Previous examples showed, how it is possible to bring the multidimensionality of real contexts to brain studies and collect brain data in these situations in real time while the subject construct representations of contexts or solves various tasks in these experiments. In everyday life, a multitude of cognitive functions and the brain networks that subserve them are seamlessly and dynamically integrated (Snow and Culham, 2021). Rather than trying to isolate stimulus or task features, the idea of data-driven analysis strategies is that features that co-occur in the real world are likely jointly represented in brain organizational principles. When studying the fluctuations of human brain activations with fMRI—as previously described studies above—a huge amount of data is obtained from each subject. While the results based on this big data is sometimes difficult to interpret (i.e., difficult to explain the phenomenon behind the data), the benefits of enormous data from people’s brain are, that it can generalize to real-life situations and the ability to predict people’s choices in real-life situations (Knutson and Genevsky, 2018; Doré et al., 2019).
The term big data often refers to amounts of datasets that are enormous orders of magnitude larger than the datasets that behavioral scientists work with. In this case, data sets are sized terabytes or even petabytes in size (Yarkoni and Westfall, 2017). Similarly, the applications of big data have increased about people’s behavior. The possibility to access mobile and online data, coupled with a collect of enormous archival datasets from social networks and other websites, means that studies based on sample sizes of tens of thousands of participants (Schulz et al., 2019) to even sample sizes of millions of participants (Yarkoni and Westfall, 2017) is today possible. In addition to the fact that big data can be used to predict people’s future behavior (Knutson and Genevsky, 2018; Doré et al., 2019), its great advantage is that they provide a natural guard against overfitting (Yarkoni and Westfall, 2017; Hasson et al., 2020).

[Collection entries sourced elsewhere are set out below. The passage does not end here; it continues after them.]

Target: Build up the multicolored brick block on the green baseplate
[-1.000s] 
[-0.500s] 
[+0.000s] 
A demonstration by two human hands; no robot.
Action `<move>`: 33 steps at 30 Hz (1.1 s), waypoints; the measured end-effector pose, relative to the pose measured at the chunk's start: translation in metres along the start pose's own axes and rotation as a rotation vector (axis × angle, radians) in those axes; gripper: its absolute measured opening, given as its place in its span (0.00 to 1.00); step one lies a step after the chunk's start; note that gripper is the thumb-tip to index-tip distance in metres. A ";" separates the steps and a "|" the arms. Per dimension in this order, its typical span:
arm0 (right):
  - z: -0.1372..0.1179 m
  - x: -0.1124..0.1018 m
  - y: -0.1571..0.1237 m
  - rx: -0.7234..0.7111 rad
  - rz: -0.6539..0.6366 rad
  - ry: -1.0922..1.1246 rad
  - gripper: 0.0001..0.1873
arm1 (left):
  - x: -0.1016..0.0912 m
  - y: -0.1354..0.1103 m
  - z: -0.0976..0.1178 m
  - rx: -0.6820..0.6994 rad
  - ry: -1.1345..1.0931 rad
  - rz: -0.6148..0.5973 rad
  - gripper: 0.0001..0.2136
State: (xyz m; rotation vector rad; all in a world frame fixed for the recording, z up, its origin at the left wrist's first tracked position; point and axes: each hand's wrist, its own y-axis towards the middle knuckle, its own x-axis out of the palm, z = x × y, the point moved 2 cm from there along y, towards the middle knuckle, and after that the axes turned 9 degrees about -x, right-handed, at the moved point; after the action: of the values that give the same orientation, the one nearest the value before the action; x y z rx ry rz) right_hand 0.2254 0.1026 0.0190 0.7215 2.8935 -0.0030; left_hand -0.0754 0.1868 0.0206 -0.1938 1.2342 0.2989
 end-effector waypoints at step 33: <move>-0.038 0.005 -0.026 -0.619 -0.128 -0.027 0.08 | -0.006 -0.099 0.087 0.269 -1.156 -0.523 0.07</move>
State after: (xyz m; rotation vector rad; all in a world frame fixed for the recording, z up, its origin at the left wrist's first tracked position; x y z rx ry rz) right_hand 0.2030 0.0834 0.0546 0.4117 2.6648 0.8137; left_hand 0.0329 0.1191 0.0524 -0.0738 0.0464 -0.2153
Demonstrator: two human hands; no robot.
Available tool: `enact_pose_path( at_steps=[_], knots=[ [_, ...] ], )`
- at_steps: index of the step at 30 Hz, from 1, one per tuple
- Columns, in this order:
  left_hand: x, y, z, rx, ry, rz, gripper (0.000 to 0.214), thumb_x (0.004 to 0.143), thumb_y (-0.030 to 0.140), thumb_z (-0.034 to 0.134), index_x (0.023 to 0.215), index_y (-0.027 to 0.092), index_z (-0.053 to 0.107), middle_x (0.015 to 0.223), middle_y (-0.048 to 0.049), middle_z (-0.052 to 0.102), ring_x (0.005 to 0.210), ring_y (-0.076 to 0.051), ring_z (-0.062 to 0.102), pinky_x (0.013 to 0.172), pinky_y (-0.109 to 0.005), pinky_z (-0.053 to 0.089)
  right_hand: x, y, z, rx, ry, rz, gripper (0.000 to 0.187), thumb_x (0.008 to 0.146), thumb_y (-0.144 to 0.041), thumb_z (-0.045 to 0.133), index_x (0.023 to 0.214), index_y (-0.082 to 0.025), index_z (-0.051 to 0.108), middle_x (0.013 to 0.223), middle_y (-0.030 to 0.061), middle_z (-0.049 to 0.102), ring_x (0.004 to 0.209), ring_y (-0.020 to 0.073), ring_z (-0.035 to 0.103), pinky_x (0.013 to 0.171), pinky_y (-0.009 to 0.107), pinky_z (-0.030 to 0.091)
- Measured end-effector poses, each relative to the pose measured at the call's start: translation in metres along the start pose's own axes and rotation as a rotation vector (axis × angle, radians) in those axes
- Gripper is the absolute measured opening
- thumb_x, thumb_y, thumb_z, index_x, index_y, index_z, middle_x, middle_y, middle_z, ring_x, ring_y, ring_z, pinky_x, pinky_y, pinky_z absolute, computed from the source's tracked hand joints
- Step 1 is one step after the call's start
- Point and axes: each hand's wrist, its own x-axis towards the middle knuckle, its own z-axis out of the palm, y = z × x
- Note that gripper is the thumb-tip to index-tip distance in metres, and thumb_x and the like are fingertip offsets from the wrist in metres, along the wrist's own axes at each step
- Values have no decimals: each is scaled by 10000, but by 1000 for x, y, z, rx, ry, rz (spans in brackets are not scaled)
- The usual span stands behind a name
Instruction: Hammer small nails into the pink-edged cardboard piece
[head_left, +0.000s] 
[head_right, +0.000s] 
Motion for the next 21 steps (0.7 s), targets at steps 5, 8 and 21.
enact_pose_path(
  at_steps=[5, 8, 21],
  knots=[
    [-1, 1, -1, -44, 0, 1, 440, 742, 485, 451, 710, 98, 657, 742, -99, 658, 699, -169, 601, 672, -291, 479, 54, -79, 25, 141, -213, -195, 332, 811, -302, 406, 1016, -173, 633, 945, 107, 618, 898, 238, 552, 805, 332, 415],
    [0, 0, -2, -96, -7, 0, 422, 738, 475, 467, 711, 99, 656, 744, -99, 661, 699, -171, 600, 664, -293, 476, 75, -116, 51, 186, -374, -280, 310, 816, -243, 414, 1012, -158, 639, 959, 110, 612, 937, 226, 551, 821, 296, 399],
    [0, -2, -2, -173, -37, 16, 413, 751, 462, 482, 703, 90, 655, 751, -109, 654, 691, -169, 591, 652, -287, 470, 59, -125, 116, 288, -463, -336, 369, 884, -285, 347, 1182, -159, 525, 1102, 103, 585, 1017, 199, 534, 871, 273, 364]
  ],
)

The larger the data, the more representative it is of the population’s real behavior it is drawn from and it becomes increasingly difficult for a statistical model to capitalize on patterns that occur in the training data but not in the broader population (Yarkoni and Westfall, 2017). An essential challenge for this situation is how to analyze such enormous amounts of data. The development of machine learning algorithms gives tools to solve this challenge (Suomala and Kauttonen, 2022).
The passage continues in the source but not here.